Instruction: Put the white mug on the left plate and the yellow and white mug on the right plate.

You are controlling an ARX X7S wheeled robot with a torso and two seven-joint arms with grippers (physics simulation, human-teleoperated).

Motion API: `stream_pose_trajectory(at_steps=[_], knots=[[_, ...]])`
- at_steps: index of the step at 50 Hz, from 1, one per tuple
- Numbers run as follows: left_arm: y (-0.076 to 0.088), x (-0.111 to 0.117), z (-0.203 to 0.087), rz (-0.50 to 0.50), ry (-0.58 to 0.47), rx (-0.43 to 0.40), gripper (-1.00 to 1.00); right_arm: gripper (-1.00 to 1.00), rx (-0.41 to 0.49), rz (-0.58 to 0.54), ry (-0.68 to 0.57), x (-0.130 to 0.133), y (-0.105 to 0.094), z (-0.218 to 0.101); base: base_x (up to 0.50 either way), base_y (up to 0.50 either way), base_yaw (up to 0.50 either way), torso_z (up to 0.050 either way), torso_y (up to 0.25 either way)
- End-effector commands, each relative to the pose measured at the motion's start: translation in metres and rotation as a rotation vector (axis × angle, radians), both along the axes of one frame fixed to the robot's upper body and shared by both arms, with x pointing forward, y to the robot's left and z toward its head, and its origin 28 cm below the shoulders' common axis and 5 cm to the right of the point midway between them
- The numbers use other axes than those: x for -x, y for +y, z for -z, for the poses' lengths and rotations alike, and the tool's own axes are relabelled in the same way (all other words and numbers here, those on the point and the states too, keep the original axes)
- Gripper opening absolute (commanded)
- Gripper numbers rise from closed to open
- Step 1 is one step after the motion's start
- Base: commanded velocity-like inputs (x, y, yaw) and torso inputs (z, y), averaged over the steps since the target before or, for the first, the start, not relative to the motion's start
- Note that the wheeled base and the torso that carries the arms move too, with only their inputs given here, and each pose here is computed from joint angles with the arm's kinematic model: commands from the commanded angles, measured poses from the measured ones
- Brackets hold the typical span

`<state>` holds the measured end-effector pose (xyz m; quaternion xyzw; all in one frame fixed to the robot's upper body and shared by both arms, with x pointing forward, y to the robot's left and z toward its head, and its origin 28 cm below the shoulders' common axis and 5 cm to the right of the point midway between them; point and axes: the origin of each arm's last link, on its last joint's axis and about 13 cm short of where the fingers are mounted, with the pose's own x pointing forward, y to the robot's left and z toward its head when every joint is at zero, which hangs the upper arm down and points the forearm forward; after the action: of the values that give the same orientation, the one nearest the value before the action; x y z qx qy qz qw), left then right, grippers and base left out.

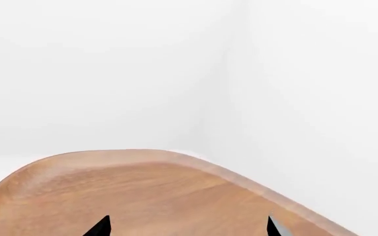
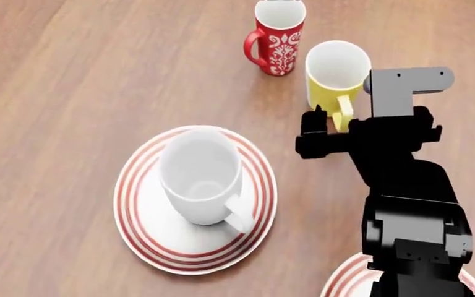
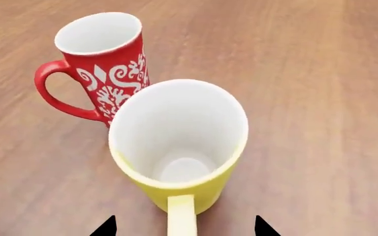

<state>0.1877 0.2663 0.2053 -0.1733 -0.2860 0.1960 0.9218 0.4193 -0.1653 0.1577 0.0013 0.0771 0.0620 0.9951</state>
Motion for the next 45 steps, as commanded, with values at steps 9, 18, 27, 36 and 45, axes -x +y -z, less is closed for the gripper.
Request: stream_pose_trajectory(at_steps=[9,18,27,36,45], knots=[[0.0,-0.001,0.0,0.014,-0.002,0.004,1.0,1.0,0.001,-0.003,-0.017,0.0,0.0,0.001,0.0,0.0,0.0,0.0,-0.111],[0.0,-0.001,0.0,0.013,0.001,0.008,1.0,-1.0,0.0,-0.024,-0.011,0.0,0.002,0.003,0.0,0.0,0.0,0.0,0.0],[0.0,0.0,0.0,0.013,0.002,0.011,1.0,-1.0,0.018,-0.025,-0.062,0.0,0.0,0.003,0.0,0.0,0.0,0.0,0.0],[0.0,-0.001,0.001,0.014,0.003,0.009,1.0,-1.0,0.075,0.004,-0.197,0.0,-0.001,0.004,0.0,0.0,0.0,0.0,0.0],[0.0,-0.001,0.001,0.016,0.004,0.007,1.0,-1.0,0.081,0.016,-0.323,0.017,-0.004,0.003,0.0,0.0,0.0,0.0,0.0]])
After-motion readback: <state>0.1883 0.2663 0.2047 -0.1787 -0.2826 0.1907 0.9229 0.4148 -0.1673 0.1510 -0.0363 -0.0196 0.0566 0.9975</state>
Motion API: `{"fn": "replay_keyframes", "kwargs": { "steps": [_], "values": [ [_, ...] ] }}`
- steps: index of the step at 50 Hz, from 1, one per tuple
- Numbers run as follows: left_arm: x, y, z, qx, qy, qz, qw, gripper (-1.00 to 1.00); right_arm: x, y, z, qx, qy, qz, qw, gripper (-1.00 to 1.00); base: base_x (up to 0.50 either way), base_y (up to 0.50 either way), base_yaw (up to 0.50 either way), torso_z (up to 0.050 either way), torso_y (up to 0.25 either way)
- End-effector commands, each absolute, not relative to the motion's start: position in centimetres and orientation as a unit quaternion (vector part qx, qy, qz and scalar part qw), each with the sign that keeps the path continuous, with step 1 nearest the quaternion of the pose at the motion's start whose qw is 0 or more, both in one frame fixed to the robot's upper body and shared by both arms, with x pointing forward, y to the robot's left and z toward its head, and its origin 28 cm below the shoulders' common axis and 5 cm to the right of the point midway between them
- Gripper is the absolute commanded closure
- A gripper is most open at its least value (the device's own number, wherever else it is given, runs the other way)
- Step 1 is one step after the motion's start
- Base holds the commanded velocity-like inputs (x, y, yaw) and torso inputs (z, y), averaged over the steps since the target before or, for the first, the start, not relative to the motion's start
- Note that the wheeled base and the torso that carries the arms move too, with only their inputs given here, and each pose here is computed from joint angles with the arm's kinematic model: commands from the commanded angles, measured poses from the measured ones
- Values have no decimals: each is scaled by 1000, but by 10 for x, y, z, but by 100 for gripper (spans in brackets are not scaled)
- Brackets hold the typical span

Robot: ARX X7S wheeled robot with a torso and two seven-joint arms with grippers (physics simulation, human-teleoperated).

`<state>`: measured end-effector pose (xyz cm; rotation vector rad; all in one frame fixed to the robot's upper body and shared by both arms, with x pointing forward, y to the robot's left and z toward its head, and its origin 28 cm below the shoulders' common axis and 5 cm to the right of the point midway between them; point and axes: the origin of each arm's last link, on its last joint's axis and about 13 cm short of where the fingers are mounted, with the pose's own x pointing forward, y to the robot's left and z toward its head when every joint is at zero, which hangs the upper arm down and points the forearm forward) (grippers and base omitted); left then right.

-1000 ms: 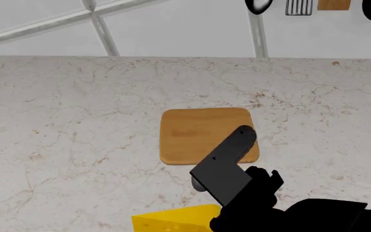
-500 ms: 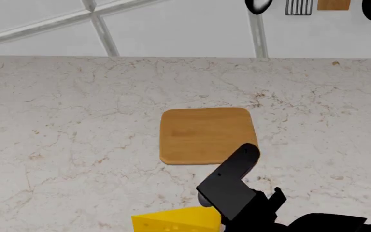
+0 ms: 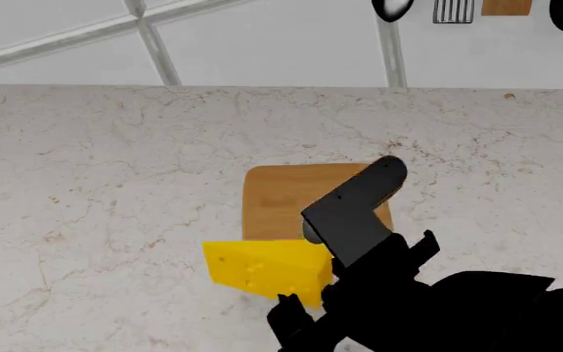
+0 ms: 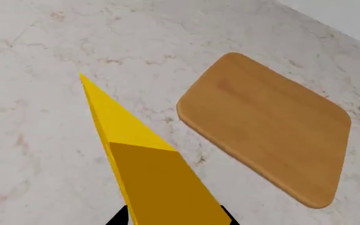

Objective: Place the bread and cheese on the cutting board.

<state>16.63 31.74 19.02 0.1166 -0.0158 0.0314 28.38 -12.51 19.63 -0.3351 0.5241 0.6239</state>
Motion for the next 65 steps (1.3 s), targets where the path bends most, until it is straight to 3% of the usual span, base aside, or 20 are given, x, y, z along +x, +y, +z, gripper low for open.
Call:
{"fn": "replay_keyframes", "kwargs": {
  "steps": [1, 11, 26, 65],
  "values": [
    [167, 317, 190, 57, -8, 15, 998, -100, 317, -114, 227, -122, 228, 239, 936, 100, 0, 0, 0, 0, 0],
    [165, 319, 190, 51, -11, 16, 998, -100, 364, -106, 242, -72, 209, 181, 958, 100, 0, 0, 0, 0, 0],
    [164, 321, 190, 48, -11, 18, 999, -100, 423, -105, 193, -26, 170, 46, 984, 100, 0, 0, 0, 0, 0],
    [165, 322, 189, 46, -9, 19, 999, -100, 403, -111, 113, -50, 233, 35, 970, 100, 0, 0, 0, 0, 0]
  ]
}}
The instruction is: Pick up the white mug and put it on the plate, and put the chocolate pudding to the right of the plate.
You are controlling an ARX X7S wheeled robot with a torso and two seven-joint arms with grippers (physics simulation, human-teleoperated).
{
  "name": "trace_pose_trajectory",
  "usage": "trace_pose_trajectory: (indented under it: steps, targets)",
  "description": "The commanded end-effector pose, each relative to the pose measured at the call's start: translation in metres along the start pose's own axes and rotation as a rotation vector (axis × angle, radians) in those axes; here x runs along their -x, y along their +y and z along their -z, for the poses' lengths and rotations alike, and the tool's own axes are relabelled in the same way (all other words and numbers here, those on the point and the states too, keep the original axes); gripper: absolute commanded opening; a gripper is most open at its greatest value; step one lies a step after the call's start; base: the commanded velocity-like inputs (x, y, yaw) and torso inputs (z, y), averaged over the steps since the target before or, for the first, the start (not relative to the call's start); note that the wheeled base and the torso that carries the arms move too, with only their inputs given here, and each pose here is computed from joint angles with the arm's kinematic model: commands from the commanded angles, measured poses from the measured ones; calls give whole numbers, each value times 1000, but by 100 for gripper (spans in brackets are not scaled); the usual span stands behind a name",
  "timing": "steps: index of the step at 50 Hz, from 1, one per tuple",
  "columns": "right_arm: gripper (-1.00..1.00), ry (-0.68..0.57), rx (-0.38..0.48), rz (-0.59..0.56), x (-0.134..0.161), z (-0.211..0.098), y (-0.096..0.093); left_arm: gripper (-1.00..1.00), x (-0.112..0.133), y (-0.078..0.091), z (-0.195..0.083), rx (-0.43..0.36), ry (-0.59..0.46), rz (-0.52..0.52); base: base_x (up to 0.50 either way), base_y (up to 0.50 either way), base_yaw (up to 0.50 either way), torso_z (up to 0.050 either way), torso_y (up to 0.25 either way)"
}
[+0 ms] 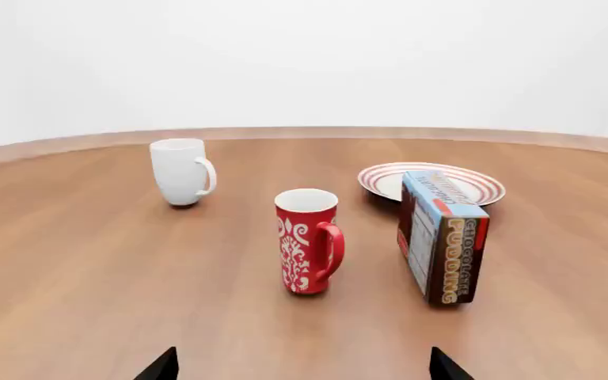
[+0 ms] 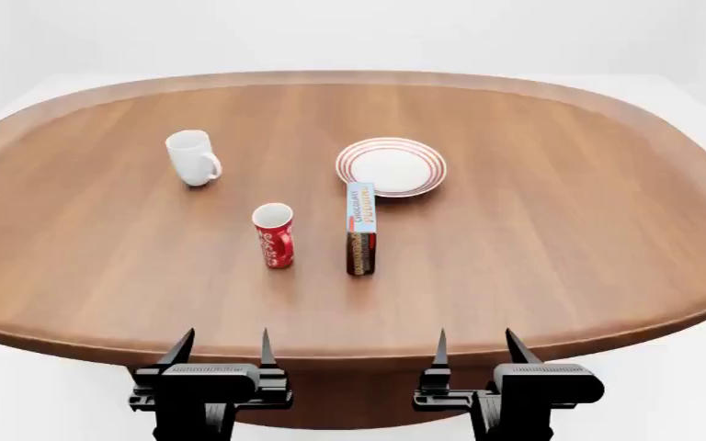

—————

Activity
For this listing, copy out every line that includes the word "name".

Output of the task
  "name": "trace_pose_trajectory",
  "description": "The commanded end-effector pose, each relative to the pose measured at the call's start: translation in metres along the start pose's own axes and rotation as a rotation vector (axis × angle, radians) in those axes; here x runs along their -x, y along their +y and z along their -z, for the poses' lengths and rotations alike, and the tool's own axes are relabelled in the same way (all other words and numbers here, those on the point and the states too, keep the original axes); gripper: absolute commanded opening; a gripper is most open at its greatest value; step one lies a step after the call's start; base: the commanded velocity-like inputs (x, y, yaw) and torso inputs (z, y), averaged over the steps since the target before or, for the first, the start (not relative to the call's start); note that the wheeled base and the torso that carries the arms move too, with only their inputs given here, and each pose here is computed from joint angles with the arm's kinematic model: commands from the commanded angles, measured poses from the measured ones; calls give whole numbers, each value times 1000, but by 100 for gripper (spans in brackets are not scaled); the usual span stands behind a name",

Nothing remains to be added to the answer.